Duan Yongping è un nome che dirà poco in occidente, se non agli investitori molto attenti alle evoluzioni del mercato dei capitali. Lo chiamano il Warren Buffett cinese – e con criterio – dato che incarna per intuizioni e capitali spostati il ruolo del campione assoluto. Perché interessa improvvisamente al mondo crypto? Perché Yongping ha appena inserito in portafoglio le azioni di una delle più rappresentative società del mondo delle criptovalute.
Il portafoglio di Duan Yongping è certamente importante per dimensioni: vale oggi oltre 20 miliardi di dollari, con una composizione che, come vedremo, ricalca almeno a grandi linee quello di Berkshire Hathaway e dunque di Warren Buffett, anche se maggiormente esposto, come vedremo, al mondo tech.
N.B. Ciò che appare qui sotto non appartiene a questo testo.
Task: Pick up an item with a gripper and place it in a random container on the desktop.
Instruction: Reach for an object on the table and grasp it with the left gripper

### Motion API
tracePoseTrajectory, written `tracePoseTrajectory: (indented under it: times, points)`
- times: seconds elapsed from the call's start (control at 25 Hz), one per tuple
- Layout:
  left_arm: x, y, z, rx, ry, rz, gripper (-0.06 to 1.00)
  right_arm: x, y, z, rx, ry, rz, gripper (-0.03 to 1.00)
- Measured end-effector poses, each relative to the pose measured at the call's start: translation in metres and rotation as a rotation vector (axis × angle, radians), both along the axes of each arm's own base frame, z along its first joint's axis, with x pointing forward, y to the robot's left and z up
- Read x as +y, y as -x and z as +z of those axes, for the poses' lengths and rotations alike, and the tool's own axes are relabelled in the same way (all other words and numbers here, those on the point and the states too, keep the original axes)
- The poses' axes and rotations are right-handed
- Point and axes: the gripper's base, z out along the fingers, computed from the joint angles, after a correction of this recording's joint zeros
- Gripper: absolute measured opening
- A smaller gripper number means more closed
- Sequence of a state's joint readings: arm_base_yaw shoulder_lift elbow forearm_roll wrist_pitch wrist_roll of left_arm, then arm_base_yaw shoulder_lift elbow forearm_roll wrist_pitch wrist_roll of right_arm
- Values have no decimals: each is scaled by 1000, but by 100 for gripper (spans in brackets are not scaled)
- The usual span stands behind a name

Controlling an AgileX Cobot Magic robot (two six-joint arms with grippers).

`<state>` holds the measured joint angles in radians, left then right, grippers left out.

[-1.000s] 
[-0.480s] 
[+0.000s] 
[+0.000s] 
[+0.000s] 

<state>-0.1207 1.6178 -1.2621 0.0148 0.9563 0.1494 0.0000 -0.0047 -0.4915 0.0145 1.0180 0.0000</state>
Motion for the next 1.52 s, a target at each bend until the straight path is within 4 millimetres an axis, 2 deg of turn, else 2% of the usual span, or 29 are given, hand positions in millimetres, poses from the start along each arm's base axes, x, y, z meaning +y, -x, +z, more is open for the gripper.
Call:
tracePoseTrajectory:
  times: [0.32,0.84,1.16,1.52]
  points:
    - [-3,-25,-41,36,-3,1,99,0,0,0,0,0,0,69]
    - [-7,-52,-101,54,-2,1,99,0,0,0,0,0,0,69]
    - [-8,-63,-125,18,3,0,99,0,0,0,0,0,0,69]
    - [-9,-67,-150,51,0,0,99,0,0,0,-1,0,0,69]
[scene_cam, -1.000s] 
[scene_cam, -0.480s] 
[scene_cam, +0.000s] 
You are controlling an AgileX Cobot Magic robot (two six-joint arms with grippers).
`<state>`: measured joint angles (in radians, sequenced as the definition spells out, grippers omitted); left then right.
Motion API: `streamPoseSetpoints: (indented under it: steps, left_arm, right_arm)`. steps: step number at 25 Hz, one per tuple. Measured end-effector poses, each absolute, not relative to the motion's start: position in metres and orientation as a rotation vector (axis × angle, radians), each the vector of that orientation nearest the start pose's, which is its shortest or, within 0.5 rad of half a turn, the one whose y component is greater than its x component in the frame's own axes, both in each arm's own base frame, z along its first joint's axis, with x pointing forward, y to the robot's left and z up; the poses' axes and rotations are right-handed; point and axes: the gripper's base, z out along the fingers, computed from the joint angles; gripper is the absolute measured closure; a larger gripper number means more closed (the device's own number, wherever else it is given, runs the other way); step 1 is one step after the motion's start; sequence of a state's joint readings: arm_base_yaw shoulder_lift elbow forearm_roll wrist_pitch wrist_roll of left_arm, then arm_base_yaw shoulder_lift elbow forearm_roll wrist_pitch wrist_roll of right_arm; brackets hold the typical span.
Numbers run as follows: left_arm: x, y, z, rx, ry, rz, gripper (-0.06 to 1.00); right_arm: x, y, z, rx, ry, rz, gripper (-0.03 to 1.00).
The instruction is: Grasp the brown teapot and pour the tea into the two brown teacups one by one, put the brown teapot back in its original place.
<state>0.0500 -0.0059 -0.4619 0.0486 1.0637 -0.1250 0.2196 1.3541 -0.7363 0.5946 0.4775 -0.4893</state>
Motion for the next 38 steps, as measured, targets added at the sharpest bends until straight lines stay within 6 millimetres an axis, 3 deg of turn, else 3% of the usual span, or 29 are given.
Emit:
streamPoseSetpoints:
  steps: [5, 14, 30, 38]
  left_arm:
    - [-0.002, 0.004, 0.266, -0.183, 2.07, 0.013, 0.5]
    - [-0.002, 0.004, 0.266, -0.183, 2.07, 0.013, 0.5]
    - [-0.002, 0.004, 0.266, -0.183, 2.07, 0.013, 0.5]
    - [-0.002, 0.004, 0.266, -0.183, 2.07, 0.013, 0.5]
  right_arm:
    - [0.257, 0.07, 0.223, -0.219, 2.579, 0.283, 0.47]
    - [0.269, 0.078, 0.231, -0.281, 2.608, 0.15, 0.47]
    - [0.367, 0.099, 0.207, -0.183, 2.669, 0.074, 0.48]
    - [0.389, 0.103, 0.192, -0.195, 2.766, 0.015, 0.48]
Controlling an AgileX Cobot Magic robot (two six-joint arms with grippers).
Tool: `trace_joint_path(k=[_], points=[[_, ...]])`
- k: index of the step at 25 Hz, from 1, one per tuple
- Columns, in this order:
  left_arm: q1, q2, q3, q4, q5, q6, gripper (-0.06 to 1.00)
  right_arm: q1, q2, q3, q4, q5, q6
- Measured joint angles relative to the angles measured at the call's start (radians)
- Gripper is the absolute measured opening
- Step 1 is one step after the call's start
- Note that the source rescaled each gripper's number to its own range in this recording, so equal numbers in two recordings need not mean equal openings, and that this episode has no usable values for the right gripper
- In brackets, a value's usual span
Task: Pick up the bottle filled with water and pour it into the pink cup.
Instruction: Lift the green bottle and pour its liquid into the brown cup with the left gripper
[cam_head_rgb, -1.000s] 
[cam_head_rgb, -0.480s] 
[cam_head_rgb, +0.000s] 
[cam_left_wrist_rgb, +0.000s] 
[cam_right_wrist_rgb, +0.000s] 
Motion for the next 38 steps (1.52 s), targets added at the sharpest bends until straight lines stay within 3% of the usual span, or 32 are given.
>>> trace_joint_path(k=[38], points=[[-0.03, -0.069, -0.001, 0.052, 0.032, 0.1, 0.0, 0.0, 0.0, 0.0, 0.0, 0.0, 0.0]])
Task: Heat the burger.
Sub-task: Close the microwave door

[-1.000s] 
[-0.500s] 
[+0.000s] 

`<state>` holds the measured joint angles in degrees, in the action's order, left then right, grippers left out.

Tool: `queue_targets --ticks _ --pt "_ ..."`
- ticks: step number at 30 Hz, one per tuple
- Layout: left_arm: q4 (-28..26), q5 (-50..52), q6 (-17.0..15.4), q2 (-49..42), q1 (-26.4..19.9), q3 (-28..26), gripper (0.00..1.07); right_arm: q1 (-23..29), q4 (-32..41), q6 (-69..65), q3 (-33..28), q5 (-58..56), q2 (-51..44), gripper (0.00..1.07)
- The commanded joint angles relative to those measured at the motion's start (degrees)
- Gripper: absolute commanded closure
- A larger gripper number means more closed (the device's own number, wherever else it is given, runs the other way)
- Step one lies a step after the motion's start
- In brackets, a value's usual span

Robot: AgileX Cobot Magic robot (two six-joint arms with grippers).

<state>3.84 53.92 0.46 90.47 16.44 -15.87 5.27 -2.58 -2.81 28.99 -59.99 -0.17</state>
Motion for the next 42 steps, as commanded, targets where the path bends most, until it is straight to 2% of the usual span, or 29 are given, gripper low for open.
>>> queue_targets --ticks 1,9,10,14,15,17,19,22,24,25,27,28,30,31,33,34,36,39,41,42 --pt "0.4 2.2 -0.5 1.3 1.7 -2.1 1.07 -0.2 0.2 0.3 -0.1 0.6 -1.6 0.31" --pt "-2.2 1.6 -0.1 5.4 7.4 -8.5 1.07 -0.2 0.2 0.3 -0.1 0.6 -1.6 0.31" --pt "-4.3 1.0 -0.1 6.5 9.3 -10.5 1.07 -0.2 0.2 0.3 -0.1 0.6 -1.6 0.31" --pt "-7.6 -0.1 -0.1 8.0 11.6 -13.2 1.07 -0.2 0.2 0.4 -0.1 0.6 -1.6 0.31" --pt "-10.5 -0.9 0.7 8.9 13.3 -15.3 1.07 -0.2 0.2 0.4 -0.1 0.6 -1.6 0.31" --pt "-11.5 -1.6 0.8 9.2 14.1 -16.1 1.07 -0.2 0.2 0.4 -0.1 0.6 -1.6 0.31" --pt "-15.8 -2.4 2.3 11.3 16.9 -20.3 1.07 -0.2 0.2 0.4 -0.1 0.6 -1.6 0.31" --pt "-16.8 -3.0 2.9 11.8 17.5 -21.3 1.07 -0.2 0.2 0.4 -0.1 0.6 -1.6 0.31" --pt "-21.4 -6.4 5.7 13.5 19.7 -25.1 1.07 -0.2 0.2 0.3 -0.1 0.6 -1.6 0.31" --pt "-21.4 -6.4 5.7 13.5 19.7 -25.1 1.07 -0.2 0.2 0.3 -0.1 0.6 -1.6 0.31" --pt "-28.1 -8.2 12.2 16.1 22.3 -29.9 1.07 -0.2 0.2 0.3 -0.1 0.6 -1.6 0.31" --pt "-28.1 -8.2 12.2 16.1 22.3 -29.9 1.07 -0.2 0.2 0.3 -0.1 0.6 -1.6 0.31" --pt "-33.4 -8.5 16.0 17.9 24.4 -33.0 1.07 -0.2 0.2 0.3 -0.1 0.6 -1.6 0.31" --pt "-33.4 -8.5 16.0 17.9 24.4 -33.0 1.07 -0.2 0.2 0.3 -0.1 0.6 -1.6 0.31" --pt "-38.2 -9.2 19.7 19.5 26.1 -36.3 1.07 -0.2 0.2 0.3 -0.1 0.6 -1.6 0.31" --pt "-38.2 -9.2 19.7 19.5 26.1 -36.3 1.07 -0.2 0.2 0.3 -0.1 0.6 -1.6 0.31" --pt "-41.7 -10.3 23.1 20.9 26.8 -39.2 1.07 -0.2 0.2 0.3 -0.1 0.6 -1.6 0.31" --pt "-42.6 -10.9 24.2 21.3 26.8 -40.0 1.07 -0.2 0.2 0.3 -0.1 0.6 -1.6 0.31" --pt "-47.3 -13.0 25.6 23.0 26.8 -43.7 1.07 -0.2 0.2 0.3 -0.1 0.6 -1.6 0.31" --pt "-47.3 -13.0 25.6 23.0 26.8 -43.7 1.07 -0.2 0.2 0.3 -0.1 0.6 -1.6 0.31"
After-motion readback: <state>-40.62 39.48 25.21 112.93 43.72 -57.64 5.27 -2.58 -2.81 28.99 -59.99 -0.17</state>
200.000 azioni di Circle, per un investimento di circa 20 milioni di dollari
A essere oggetto delle attenzioni di Yongping è Circle, società che è attiva nel mondo delle stablecoin. È infatti la società che emette e gestisce USDC, la seconda stablecoin ancorata al dollaro per capitalizzazione di mercato e che offre in Europa anche una stable legata all’euro (EURC). Il gruppo inoltre sta lanciando Arc, una sua blockchain che offre funzionalità avanzate e che ha già il supporto di tanti gruppi del mondo finanziario.
L’investimento non è stato annunciato. È stato reso pubblico tramite filing obbligatorio e ammonta a poco più dello 0,10% dell’intero portafoglio, anche in termini di valori assoluti.
Allora perché curarsi di questa mossa? Per tutta una serie di motivi:
- È il primo investimento di Duan Yongping nel mondo delle criptovalute, anche se tramite un’azienda del settore e non direttamente sui token;
- È il primo investimento di personalità rilevanti su Circle, società che si è quotata lo scorso anno e che rappresenta il settore stablecoin, un settore che è senza dubbio alcuno uno dei più seguiti anche da parte dei grandi operatori della finanza tradizionale.
Gli altri investimenti di Yongping
C’è un motivo per il quale Duan Yongping viene chiamato il Warren Buffett cinese. I suoi investimenti infatti ricalcano in larga parte quelli dell’Oracolo di Omaha.
- Il 36% del portafoglio è investito in Apple;
- Il 21,9% del portafoglio è investito su Berkshire Hathaway;
Per il resto, a ricalcare certi investimenti di Buffett, troviamo UnitedHealth (che però Berkshire ha liquidato recentemente), Occidental Petroleum e altre.
Yongping ha però una maggiore esposizione, rispetto al suo mentore virtuale Warren Buffett, verso diverse aziende tech. Da Tesla a TSM, passando per Google (recentemente però incrementata anche da Buffett/Berkshire).
Il segnale per Circle è certamente interessante. Yongping ha in portafoglio infatti soltanto 19 titoli. È un investitore che sceglie con grande attenzione e che dunque deve aver visto qualcosa… in Circle.